## WHAT YOU SHOULD DO
Here are some entries. Print them exactly as they are.

═════ RECORDS FOR THE TASK ═════

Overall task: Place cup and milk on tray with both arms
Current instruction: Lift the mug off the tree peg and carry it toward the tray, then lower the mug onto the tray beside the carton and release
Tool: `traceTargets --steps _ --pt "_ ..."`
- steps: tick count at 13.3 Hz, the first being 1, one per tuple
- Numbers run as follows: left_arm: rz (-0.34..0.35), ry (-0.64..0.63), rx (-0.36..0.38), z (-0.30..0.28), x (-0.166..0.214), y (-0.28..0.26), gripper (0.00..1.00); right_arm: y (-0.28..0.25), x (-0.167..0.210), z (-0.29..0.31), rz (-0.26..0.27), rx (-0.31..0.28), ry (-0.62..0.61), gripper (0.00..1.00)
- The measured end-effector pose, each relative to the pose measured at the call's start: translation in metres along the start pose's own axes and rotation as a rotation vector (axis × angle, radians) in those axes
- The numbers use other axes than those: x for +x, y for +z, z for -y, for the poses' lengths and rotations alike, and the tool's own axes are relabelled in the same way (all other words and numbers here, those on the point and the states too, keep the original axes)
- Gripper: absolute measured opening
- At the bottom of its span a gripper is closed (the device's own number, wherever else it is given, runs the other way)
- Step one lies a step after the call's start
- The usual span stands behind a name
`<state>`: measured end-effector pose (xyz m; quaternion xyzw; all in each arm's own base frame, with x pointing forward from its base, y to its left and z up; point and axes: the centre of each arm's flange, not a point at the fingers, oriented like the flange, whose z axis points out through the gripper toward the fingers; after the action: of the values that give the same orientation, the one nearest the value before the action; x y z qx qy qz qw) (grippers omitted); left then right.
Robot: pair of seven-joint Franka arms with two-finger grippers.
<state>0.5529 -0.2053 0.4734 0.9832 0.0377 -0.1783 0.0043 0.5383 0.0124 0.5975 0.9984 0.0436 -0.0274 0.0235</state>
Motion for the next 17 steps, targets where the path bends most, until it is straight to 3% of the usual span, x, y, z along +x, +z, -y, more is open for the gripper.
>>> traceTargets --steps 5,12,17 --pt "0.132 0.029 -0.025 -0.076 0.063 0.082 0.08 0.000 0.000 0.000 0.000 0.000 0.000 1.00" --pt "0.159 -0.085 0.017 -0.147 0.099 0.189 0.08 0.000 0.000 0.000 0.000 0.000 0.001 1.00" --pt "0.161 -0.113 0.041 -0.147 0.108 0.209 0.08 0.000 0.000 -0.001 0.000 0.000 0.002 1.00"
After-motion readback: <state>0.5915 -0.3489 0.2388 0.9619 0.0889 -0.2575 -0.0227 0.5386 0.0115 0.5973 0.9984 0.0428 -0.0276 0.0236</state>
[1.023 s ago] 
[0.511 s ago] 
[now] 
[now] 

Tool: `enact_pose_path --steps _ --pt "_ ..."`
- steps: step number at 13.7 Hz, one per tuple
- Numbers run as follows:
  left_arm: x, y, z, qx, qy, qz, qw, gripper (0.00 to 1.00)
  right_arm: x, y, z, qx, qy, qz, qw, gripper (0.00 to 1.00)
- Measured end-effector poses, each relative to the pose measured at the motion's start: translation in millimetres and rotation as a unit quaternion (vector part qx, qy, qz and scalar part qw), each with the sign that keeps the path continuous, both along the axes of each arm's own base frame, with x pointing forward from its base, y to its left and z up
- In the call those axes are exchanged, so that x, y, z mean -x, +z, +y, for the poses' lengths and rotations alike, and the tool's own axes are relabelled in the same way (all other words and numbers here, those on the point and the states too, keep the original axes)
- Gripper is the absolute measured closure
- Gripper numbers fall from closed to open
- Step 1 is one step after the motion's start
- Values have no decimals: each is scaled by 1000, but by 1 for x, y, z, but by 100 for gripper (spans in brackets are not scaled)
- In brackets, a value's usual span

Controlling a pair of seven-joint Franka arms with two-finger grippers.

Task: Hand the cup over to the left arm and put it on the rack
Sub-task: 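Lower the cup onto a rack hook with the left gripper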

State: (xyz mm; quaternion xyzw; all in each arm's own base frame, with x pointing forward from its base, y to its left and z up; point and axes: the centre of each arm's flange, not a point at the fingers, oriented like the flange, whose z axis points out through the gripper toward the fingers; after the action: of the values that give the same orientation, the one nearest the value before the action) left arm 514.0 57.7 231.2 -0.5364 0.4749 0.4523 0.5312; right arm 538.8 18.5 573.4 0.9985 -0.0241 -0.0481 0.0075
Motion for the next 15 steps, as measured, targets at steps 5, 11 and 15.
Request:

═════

## RESPONSE BELOW
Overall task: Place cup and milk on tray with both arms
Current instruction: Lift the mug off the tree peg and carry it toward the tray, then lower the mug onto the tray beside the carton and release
Tool: `traceTargets --steps _ --pt "_ ..."`
- steps: tick count at 13.3 Hz, the first being 1, one per tuple
- Numbers run as follows: left_arm: rz (-0.34..0.35), ry (-0.64..0.63), rx (-0.36..0.38), z (-0.30..0.28), x (-0.166..0.214), y (-0.28..0.26), gripper (0.00..1.00); right_arm: y (-0.28..0.25), x (-0.167..0.210), z (-0.29..0.31), rz (-0.26..0.27), rx (-0.31..0.28), ry (-0.62..0.61), gripper (0.00..1.00)
- The measured end-effector pose, each relative to the pose measured at the call's start: translation in metres along the start pose's own axes and rotation as a rotation vector (axis × angle, radians) in those axes
- The numbers use other axes than those: x for +x, y for +z, z for -y, for the poses' lengths and rotations alike, and the tool's own axes are relabelled in the same way (all other words and numbers here, those on the point and the states too, keep the original axes)
- Gripper: absolute measured opening
- At the bottom of its span a gripper is closed (the device's own number, wherever else it is given, runs the other way)
- Step one lies a step after the call's start
- The usual span stands behind a name
`<state>`: measured end-effector pose (xyz m; quaternion xyzw; all in each arm's own base frame, with x pointing forward from its base, y to its left and z up; point and axes: the centre of each arm's flange, not a point at the fingers, oriented like the flange, whose z axis points out through the gripper toward the fingers; after the action: of the values that give the same orientation, the one nearest the value before the action; x y z qx qy qz qw) (grippers omitted); left then right.
Robot: pair of seven-joint Franka arms with two-finger grippers.
<state>0.5529 -0.2053 0.4734 0.9832 0.0377 -0.1783 0.0043 0.5383 0.0124 0.5975 0.9984 0.0436 -0.0274 0.0235</state>
Motion for the next 17 steps, targets where the path bends most, until it is straight to 3% of the usual span, x, y, z along +x, +z, -y, more is open for the gripper.
>>> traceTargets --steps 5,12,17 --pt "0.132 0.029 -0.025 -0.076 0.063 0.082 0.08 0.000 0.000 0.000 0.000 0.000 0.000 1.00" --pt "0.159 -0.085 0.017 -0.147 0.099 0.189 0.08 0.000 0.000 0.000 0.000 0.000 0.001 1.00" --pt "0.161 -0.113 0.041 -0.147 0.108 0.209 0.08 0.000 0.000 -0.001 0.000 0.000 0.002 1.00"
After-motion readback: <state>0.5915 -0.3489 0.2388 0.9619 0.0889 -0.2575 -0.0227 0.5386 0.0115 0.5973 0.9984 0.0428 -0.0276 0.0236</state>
[1.023 s ago] 
[0.511 s ago] 
[now] 
[now] 

Tool: `enact_pose_path --steps _ --pt "_ ..."`
- steps: step number at 13.7 Hz, one per tuple
- Numbers run as follows:
  left_arm: x, y, z, qx, qy, qz, qw, gripper (0.00 to 1.00)
  right_arm: x, y, z, qx, qy, qz, qw, gripper (0.00 to 1.00)
- Measured end-effector poses, each relative to the pose measured at the motion's start: translation in millimetres and rotation as a unit quaternion (vector part qx, qy, qz and scalar part qw), each with the sign that keeps the path continuous, both along the axes of each arm's own base frame, with x pointing forward from its base, y to its left and z up
- In the call those axes are exchanged, so that x, y, z mean -x, +z, +y, for the poses' lengths and rotations alike, and the tool's own axes are relabelled in the same way (all other words and numbers here, those on the point and the states too, keep the original axes)
- Gripper is the absolute measured closure
- Gripper numbers fall from closed to open
- Step 1 is one step after the motion's start
- Values have no decimals: each is scaled by 1000, but by 1 for x, y, z, but by 100 for gripper (spans in brackets are not scaled)
- In brackets, a value's usual span

Controlling a pair of seven-joint Franka arms with two-finger grippers.

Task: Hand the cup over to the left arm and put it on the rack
Sub-task: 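Lower the cup onto a rack hook with the left gripper
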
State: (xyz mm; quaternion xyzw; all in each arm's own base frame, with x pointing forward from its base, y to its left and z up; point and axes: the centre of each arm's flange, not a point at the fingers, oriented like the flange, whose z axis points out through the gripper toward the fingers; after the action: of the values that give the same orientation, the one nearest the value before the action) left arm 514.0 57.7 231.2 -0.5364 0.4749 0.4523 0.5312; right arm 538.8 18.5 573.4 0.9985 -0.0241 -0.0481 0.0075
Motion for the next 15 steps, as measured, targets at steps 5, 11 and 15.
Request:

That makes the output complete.